Strip away much of Soros’ philosophy and this is also known as a virtuous circle, in which MicroStrategy had surely found itself in 2024. Part of Soros’ trading genius was recognizing these circles when they were happening and jumping on — in size. Another part of his genius was figuring out when the circles were about to break and getting out or even betting against them.

“If something cannot go on forever, it will stop,” said the late economist Herb Stein, who at the time was talking about government budget/trade deficits. Stein’s Law, it turns out, was equally applicable to MicroStrategy shares.

Scoreboard: still showing remarkable gains

Changing hands at about $430 just after the Dec. 14 announcement of its coming inclusion into the Nasdaq-100 Index, MicroStrategy is now selling at just above $300, a decline of roughly 30% in just two weeks.
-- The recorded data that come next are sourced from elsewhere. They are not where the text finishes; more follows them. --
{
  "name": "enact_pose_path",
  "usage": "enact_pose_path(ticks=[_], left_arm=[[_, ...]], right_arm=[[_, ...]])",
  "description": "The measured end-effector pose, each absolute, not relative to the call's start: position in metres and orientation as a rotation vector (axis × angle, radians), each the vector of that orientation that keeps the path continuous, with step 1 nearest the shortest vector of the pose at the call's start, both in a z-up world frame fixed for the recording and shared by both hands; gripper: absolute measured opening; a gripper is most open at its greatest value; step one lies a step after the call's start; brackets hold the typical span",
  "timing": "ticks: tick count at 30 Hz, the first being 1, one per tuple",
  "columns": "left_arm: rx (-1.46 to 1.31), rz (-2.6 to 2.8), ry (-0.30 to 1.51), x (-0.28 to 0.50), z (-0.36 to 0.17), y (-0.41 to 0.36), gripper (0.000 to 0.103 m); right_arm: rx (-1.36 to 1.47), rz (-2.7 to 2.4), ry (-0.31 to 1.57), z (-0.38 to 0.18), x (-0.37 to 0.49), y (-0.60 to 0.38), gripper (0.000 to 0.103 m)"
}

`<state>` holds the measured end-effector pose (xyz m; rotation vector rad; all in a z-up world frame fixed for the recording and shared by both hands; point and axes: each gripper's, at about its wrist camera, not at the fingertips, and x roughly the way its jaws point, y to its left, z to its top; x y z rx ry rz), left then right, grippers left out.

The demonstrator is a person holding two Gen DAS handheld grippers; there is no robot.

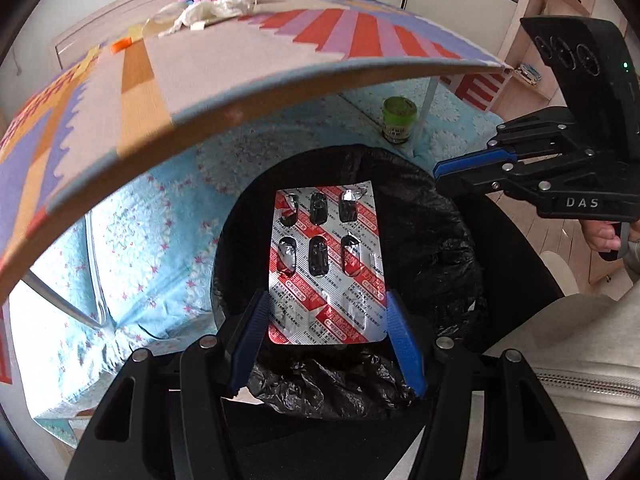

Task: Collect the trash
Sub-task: 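Carry both items over the bin and open both tools to drop them, then move both tools back over the bed toward the orange lid and tissues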

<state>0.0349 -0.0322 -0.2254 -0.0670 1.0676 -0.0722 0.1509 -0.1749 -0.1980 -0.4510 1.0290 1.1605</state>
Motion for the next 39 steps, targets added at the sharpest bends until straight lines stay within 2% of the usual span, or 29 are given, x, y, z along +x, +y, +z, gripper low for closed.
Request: enact_pose_path(ticks=[7, 12, 15, 20, 28, 30, 31, 39], left_arm=[[-0.116, -0.044, 1.155, 0.048, -0.259, -0.029, 0.057], [-0.129, -0.042, 1.175, 0.055, -0.260, -0.031, 0.059], [-0.169, -0.043, 1.176, 0.058, -0.262, -0.030, 0.064], [-0.187, -0.039, 1.177, 0.058, -0.261, -0.032, 0.064], [-0.180, -0.025, 1.103, 0.052, -0.231, -0.029, 0.064], [-0.177, -0.019, 1.078, 0.050, -0.222, -0.027, 0.064], [-0.171, -0.019, 1.063, 0.049, -0.217, -0.028, 0.064], [-0.128, 0.000, 0.945, 0.037, -0.170, -0.024, 0.064]], right_arm=[[-0.453, 1.137, 1.074, -0.213, 0.156, -0.172, 0.009], [-0.457, 1.146, 1.085, -0.213, 0.156, -0.167, 0.009], [-0.458, 1.141, 1.096, -0.215, 0.154, -0.164, 0.009], [-0.459, 1.151, 1.090, -0.214, 0.153, -0.166, 0.009], [-0.454, 1.151, 1.039, -0.200, 0.152, -0.166, 0.010], [-0.451, 1.148, 1.023, -0.194, 0.151, -0.166, 0.024], [-0.451, 1.149, 1.014, -0.191, 0.151, -0.166, 0.026], [-0.450, 1.169, 0.943, -0.165, 0.148, -0.167, 0.026]])
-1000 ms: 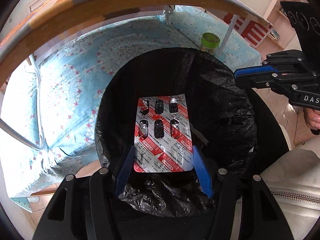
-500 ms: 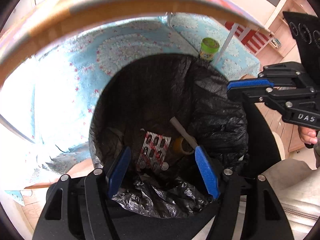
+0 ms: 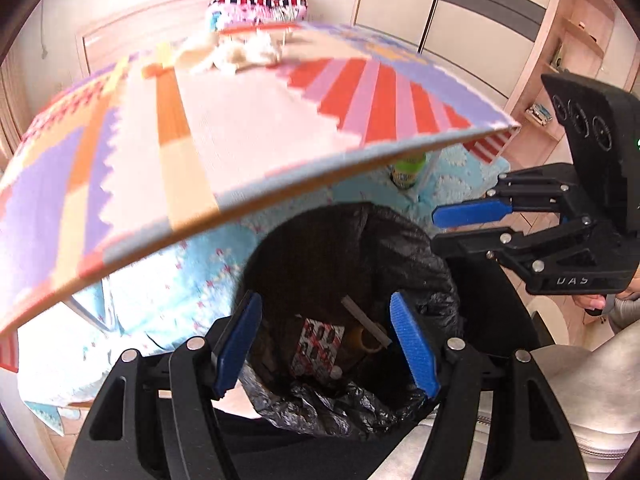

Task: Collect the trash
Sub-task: 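Move both tools back over the bed toward the orange lid and tissues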

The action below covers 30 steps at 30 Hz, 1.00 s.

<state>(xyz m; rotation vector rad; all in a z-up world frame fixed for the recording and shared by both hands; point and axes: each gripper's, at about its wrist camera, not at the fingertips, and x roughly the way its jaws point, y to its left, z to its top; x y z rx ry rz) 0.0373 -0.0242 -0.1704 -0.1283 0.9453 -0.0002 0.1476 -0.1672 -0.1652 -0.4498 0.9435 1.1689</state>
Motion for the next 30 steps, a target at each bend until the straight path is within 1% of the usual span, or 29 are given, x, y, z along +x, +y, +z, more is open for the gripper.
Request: enact_pose_path(ticks=[3, 4, 5, 6, 19, 22, 24, 29, 30], left_arm=[[-0.114, 0.013, 0.912, 0.036, -0.156, -0.021, 0.064], [-0.110, 0.016, 0.903, 0.036, -0.152, -0.020, 0.064], [-0.107, 0.017, 0.896, 0.036, -0.148, -0.019, 0.064], [-0.105, 0.020, 0.888, 0.035, -0.145, -0.018, 0.064], [-0.094, 0.042, 0.806, 0.040, -0.106, 0.002, 0.064], [-0.079, 0.050, 0.793, 0.045, -0.100, 0.007, 0.064], [-0.067, 0.052, 0.787, 0.048, -0.097, 0.011, 0.064], [-0.059, 0.051, 0.781, 0.059, -0.091, 0.022, 0.065], [-0.057, 0.049, 0.779, 0.062, -0.090, 0.024, 0.070]], right_arm=[[-0.449, 1.172, 0.917, -0.156, 0.147, -0.167, 0.027], [-0.445, 1.170, 0.909, -0.152, 0.147, -0.167, 0.028], [-0.441, 1.168, 0.901, -0.149, 0.148, -0.167, 0.033], [-0.437, 1.168, 0.894, -0.147, 0.149, -0.167, 0.035], [-0.441, 1.170, 0.770, -0.103, 0.171, -0.153, 0.036], [-0.444, 1.167, 0.753, -0.097, 0.178, -0.147, 0.037], [-0.446, 1.164, 0.741, -0.093, 0.183, -0.143, 0.039], [-0.445, 1.156, 0.724, -0.088, 0.195, -0.131, 0.040], [-0.445, 1.155, 0.721, -0.087, 0.197, -0.128, 0.040]])
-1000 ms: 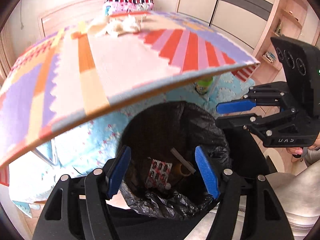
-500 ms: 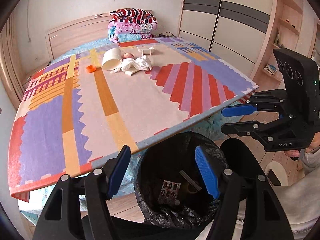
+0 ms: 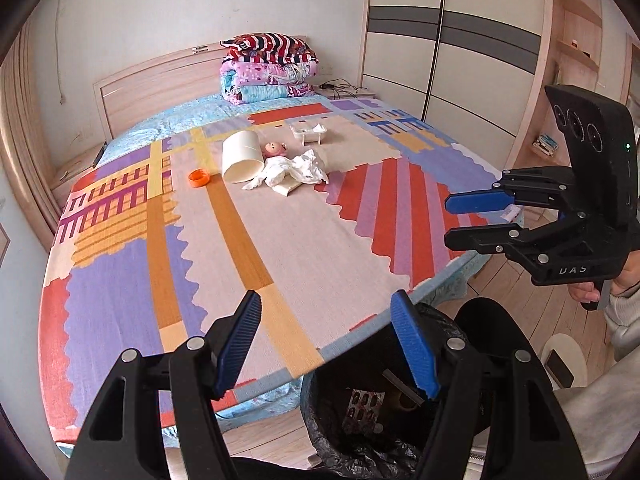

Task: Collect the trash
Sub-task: 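Move both tools back over the bed toward the orange lid and tissues, then grasp the orange lid with the left tool while right tool grasps the tissues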

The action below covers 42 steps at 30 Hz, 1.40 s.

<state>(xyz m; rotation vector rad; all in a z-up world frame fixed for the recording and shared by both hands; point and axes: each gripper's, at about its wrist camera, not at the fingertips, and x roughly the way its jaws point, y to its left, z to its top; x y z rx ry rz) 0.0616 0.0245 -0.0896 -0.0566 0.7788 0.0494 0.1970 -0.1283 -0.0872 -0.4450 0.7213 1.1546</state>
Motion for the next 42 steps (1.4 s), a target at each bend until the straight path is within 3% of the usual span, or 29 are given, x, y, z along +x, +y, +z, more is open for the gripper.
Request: enact_pose_path(ticks=[26, 42], left_arm=[[-0.095, 0.170, 0.769, 0.167, -0.071, 0.146, 0.073], [-0.164, 0.208, 0.835, 0.237, -0.110, 0.192, 0.073]], right_arm=[[-0.395, 1.030, 0.707, -0.089, 0.287, -0.053, 0.047], [-0.354, 1.024, 0.793, -0.113, 0.329, -0.013, 0.047]])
Looking back, there appear to have been cracks in the MicroStrategy bubble three weeks earlier. The stock peaked at about $543 on Nov. 21. Despite bitcoin’s continued rise through late November and early December to an ultimate high above $108,000, MSTR lost ground — what technicians might call a troubling negative divergence. At the current $300, MicroStrategy for the moment is suffering a peak-to-trough drop of 45% in about five weeks.

MSTR shares have still put in a remarkable performance under anything except that very tiny time frame. They remain higher by more than 400% year-to-date and about 20-fold from the time Saylor initiated bitcoin purchases in August 2020.

While the bears might thus say the plunge has far to go, the bulls would surely point out that during MSTR’s run since August 2020, the stock has suffered a number of similar scary short-to-medium term declines and has always resolved higher.

What would Soros say? Just possibly, he would remind that his Theory of Reflexivity taught that prices can go further (both upward and downward) than most could possibly expect.